= Temenos Academy =

Charity in London which aims to offer education in philosophy and the arts

The Temenos Academy, or Temenos Academy of Integral Studies, is an educational charity in London which aims to offer education in philosophy and the arts in what it calls "the light of the sacred traditions of East and West". The organization's vision is based upon the perennial philosophy.

The academy had its origins in the Temenos journal, which was launched in 1980 by Kathleen Raine, Keith Critchlow, Brian Keeble and Philip Sherrard to publish creative work which regarded spirituality as a prime need for humanity. Thirteen issues of Temenos were published between 1981 and 1992.

In 1990 the academy was founded to extend the project through lectures and study groups. It was accommodated initially in the Prince of Wales's Institute of Architecture in Regent's Park. Charles III has been a patron of the academy since its founding. Raine described it as “an invisible college for our future king.” Since the closure of the Institute of Architecture, the academy now holds meetings in different venues in London.

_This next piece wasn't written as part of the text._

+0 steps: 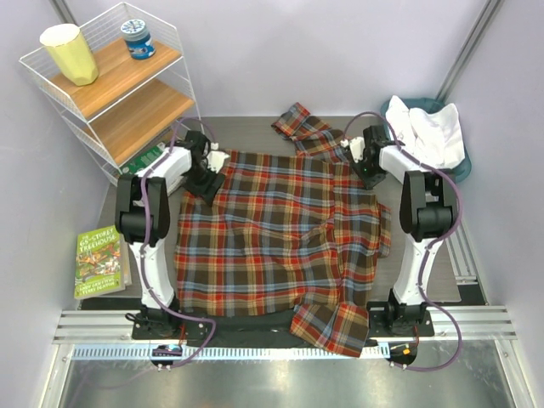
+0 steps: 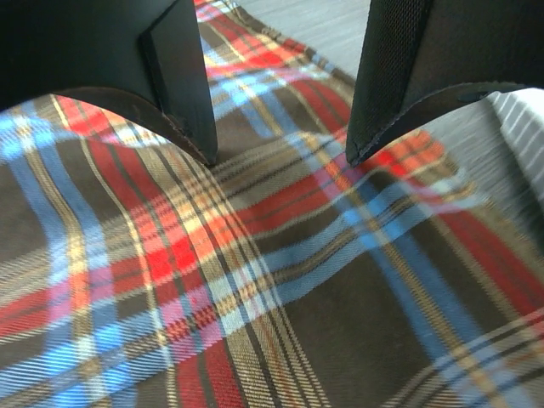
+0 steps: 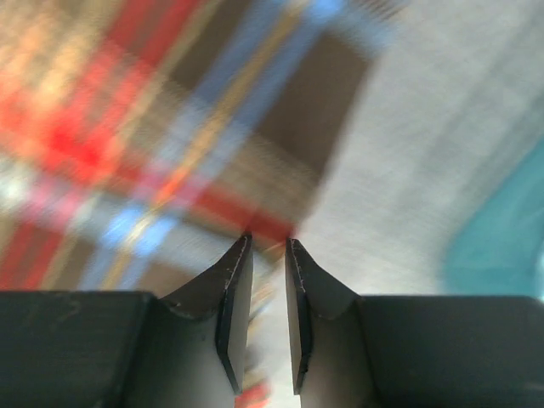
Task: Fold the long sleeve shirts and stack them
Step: Flatten the shirt out
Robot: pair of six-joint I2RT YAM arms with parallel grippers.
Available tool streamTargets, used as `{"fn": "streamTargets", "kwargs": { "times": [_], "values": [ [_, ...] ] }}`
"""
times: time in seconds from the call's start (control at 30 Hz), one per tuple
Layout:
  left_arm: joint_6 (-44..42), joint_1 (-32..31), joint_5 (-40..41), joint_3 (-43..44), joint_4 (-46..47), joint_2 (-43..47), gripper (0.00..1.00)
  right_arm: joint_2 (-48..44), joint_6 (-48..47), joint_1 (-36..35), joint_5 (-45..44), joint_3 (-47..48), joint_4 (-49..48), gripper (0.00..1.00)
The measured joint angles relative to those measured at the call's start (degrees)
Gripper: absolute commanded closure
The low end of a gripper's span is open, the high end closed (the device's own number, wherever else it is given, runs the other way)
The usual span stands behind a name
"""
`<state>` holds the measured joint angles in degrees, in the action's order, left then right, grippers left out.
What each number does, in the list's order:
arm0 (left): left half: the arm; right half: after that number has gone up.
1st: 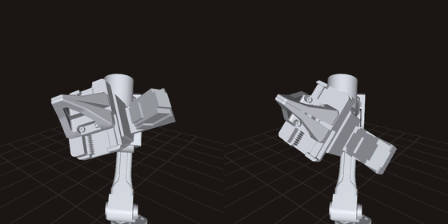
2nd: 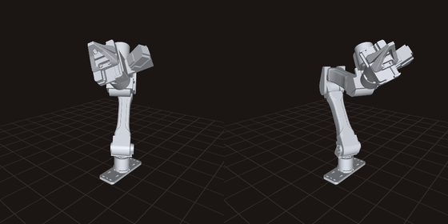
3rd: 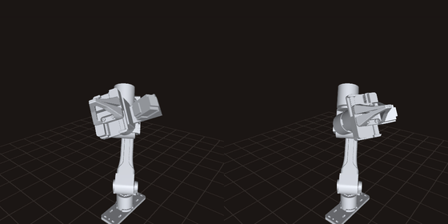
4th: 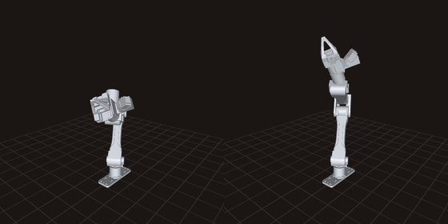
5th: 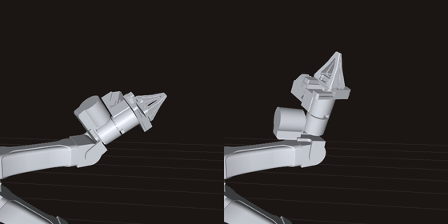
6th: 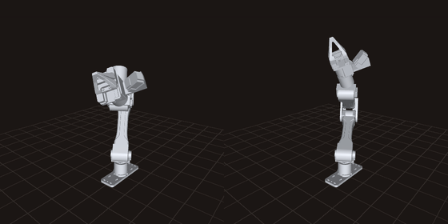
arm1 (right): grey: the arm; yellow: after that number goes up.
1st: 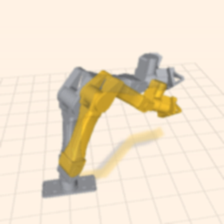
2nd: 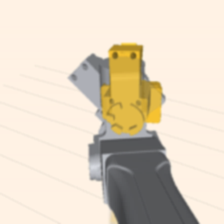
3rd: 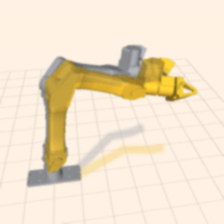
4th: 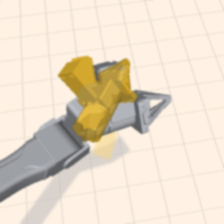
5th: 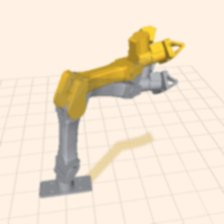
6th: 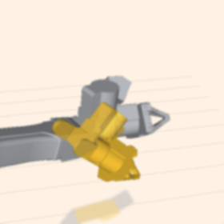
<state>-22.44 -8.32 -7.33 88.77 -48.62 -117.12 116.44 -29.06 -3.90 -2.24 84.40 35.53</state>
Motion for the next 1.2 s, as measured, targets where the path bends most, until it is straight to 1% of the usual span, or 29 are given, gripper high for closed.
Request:
{"fn": "streamTargets", "kwargs": {
  "times": [0.1,0.13,0.23,0.3,0.37,0.4,0.43,0.47,0.5,0.57,0.67,0.73,0.83,0.93,1.07,1.2],
  "values": [
    [0.3,-0.4,1.3,1.9,-0.8,-3.2,0.41,4.4,-1.4,1.1,-3.1,5.5,-0.3,0.73],
    [0.7,-0.6,1.5,3.9,-2.0,-4.3,0.41,6.3,-1.9,1.3,-4.1,8.0,-0.9,0.73],
    [2.1,-1.0,1.9,12.3,-4.1,-9.6,0.42,11.9,-2.7,1.7,-7.1,16.2,-2.2,0.72],
    [3.3,-1.1,1.5,19.4,-5.9,-13.7,0.41,15.9,-2.7,1.9,-8.2,22.2,-3.5,0.71],
    [4.5,-1.1,0.3,26.2,-7.4,-17.5,0.39,17.1,-2.5,1.9,-8.1,25.3,-3.1,0.67],
    [4.9,-1.1,-0.3,27.8,-7.4,-18.2,0.37,17.2,-2.3,2.0,-7.8,26.0,-2.3,0.65],
    [5.4,-1.1,-1.1,28.7,-7.4,-18.5,0.36,16.2,-2.2,2.1,-7.1,26.3,-1.3,0.59],
    [5.8,-1.2,-2.0,28.3,-7.4,-18.1,0.35,14.6,-2.1,2.2,-5.8,25.8,0.2,0.57],
    [5.8,-1.3,-2.6,27.3,-7.3,-17.1,0.33,12.6,-1.9,2.2,-4.6,24.9,1.5,0.56],
    [5.8,-1.5,-3.5,23.1,-7.3,-13.7,0.32,5.6,-1.8,2.2,-0.9,20.4,3.9,0.54],
    [5.6,-2.3,-4.5,13.8,-7.6,-4.4,0.29,-8.2,-1.9,1.5,3.6,11.9,8.3,0.54],
    [5.4,-2.6,-4.7,9.2,-8.0,1.7,0.28,-17.2,-2.3,0.3,5.8,6.7,10.5,0.54],
    [4.4,-3.2,-4.9,2.4,-7.5,10.4,0.28,-25.6,-3.2,-1.7,7.5,-2.0,12.1,0.55],
    [3.8,-3.2,-4.8,-2.9,-6.6,14.0,0.29,-25.6,-4.2,-2.8,7.7,-9.1,12.8,0.57],
    [3.3,-3.2,-4.1,-10.6,-5.4,14.1,0.29,-18.7,-5.3,-2.7,5.7,-18.5,12.3,0.58],
    [2.6,-3.2,-2.7,-15.0,-4.8,13.8,0.30,-15.1,-5.9,-2.6,3.2,-20.6,11.1,0.59]
  ]
}}
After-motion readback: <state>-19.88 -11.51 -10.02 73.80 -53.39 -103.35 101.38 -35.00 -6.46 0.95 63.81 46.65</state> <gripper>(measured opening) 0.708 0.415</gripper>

As of 2015 Temenos offered a two-year part-time diploma course in the perennial philosophy.

The journal Temenos was continued as the Temenos Academy Review.

==Lecturers==
Temenos lecturers have included Hossein Elahi Ghomshei, Z'ev ben Shimon Halevi (Warren Kenton), Wendell Berry, and Seyyed Hossein Nasr. Some of its most frequent lecturers have been Traditionalists, though the majority of its lecturers have not been associated with that philosophy. The academy staged a talk by the Dalai Lama during his visit to London in 2004.

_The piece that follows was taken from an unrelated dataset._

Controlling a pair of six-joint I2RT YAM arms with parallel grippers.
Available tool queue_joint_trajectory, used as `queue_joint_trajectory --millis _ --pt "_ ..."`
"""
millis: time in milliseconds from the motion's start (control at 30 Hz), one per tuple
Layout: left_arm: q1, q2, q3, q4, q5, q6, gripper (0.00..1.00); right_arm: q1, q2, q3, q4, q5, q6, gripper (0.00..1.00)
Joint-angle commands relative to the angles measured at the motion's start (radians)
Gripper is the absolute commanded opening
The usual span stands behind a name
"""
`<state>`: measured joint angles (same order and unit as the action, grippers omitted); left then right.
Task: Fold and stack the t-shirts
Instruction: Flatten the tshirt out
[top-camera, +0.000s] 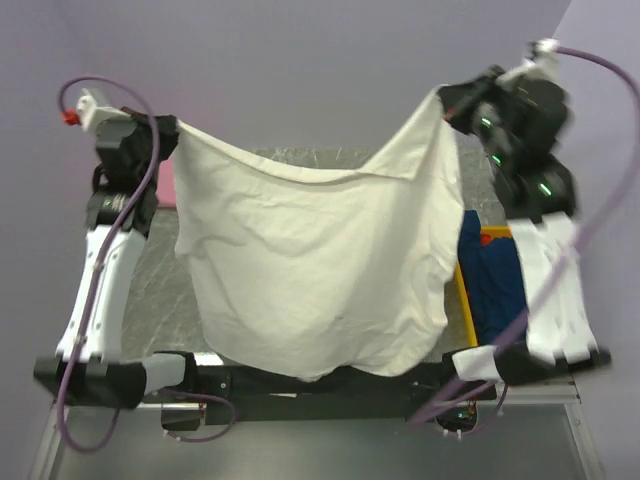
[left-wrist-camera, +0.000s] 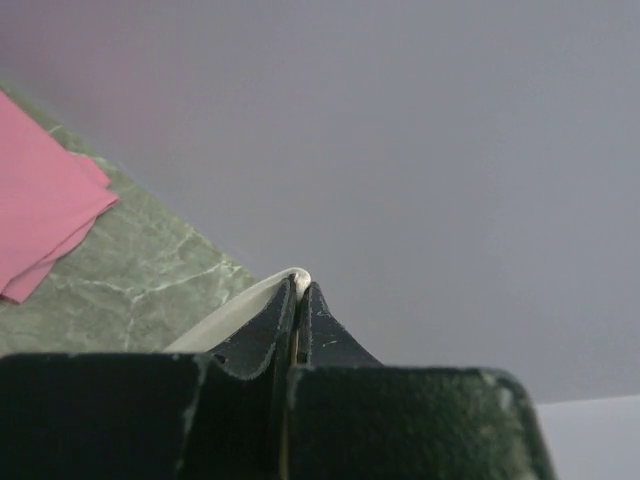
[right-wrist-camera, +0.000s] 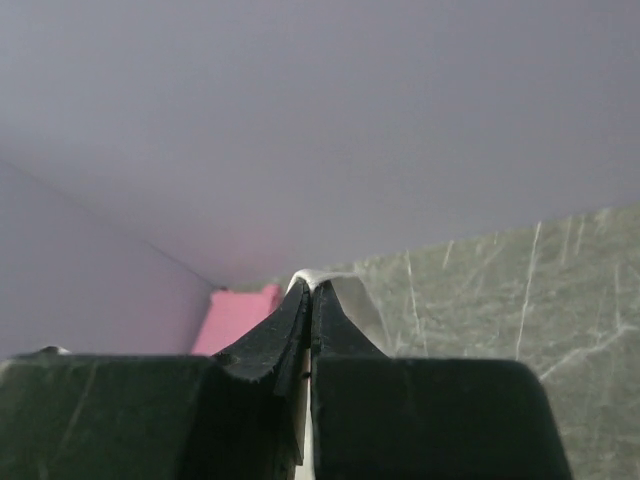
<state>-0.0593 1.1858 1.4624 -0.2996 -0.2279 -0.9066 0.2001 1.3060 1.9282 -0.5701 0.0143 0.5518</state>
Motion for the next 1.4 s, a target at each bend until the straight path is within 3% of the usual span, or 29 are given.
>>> queue_joint_trajectory --millis 0,33,67,133,167,233,367,533,700,833,933,1033,1200,1367 --pt "0.006 0.138 0.035 0.243 0.021 0.02 0.01 -0.008 0.227 0.079 0.164 -0.06 -0.024 0.0" --pt "0.007 0.235 0.097 0.257 0.022 0.024 0.01 -0.007 0.295 0.147 0.139 -0.072 -0.029 0.0" --pt "0.009 0.283 0.133 0.292 0.028 0.037 0.01 -0.008 0.441 0.333 0.113 -0.079 -0.044 0.0" --pt "0.015 0.406 0.243 0.325 0.054 0.031 0.01 -0.013 0.588 0.56 0.02 -0.083 -0.05 0.0" --pt "0.025 0.438 0.277 0.341 0.07 0.022 0.01 -0.021 0.649 0.754 0.004 -0.094 -0.038 0.0" --pt "0.038 0.521 0.401 0.363 0.119 0.006 0.01 -0.033 0.716 0.815 0.056 -0.096 -0.01 0.0" --pt "0.053 0.586 0.561 0.396 0.176 0.02 0.01 -0.044 0.444 0.4 0.369 -0.033 -0.024 0.0" --pt "0.111 0.534 0.507 0.546 0.234 -0.011 0.01 -0.053 0.377 0.387 0.415 0.052 -0.066 0.0" --pt "0.156 0.508 0.405 0.551 0.265 -0.058 0.01 -0.056 0.339 0.263 0.374 0.053 -0.056 0.0" --pt "0.156 0.424 0.128 0.608 0.272 -0.083 0.01 -0.057 0.208 -0.067 0.413 0.055 0.005 0.0" --pt "0.157 0.355 -0.074 0.606 0.266 -0.113 0.01 -0.057 0.058 -0.489 0.453 0.055 0.097 0.0" --pt "0.157 0.273 -0.313 0.614 0.236 -0.175 0.01 -0.056 -0.075 -0.793 0.489 0.009 0.204 0.0" --pt "0.157 0.167 -0.574 0.487 0.144 -0.224 0.01 -0.054 -0.197 -1.083 0.428 -0.011 0.255 0.0" --pt "0.157 0.071 -0.715 0.303 0.026 -0.325 0.01 -0.056 -0.26 -1.32 0.401 -0.105 0.289 0.0"
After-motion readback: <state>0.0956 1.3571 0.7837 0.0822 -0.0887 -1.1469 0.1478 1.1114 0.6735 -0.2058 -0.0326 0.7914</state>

==Temenos Academy Review==
The Temenos Academy Review is a journal published in London by the Temenos Academy since 1998. As per the academy, "The Review comprises a mixture of papers given at the Academy and new work, including poetry, art, and reviews." Its predecessor, Temenos, was published from 1981 to 1992 and inspired The Prince of Wales to sponsor the creation of the Temenos Academy in 1990.

Temenos launched in 1980, with first publication in 1981. Temenos was cofounded by Kathleen Raine, Philip Sherrard, Keith Critchlow and Brian Keeble, and was produced for thirteen volumes, with Raine becoming the sole editor by the fourth issue. The word "temenos" means "sacred place" or "sacred enclosure". The journal had an objective of "The affirmation, at the highest level of scholarship and talent, and in terms of the contemporary situation, of the Sacred." The Prince of Wales was sufficiently impressed by the journal to sponsor a school based "on truth, beauty and goodness", and this led to the creation of the Temenos Academy in 1990. Henri Corbin's L'Universite de St Jean de Jerusaleme school founded in Paris in 1974, was an inspiration for the founding of Temenos Academy. But while Corbin's school held to an Abrahamic tradition, the new teaching organisation also looked to the teaching of Buddhism and Hinduism. The thirteenth and last issue of Temenos appeared in 1992.

By 1998, the journal reappeared as the Temenos Academy Review and three more volumes were edited by Kathleen Raine. Grevel Lindop was editor for the review from 2000 to 2003; and volume 7, the Kathleen Raine Memorial Issue, was edited by Brian Keeble. As of 2016, there have been 18 volumes. Contributing authors include Wendell Berry, Prince Charles, Karan Singh and Seyyed Hossein Nasr.

The headquarters of Temenos Academy Review are in Ashford, Kent.

==Sources==
- Sedgwick, Mark. Against the Modern World. Oxford University Press. 2009.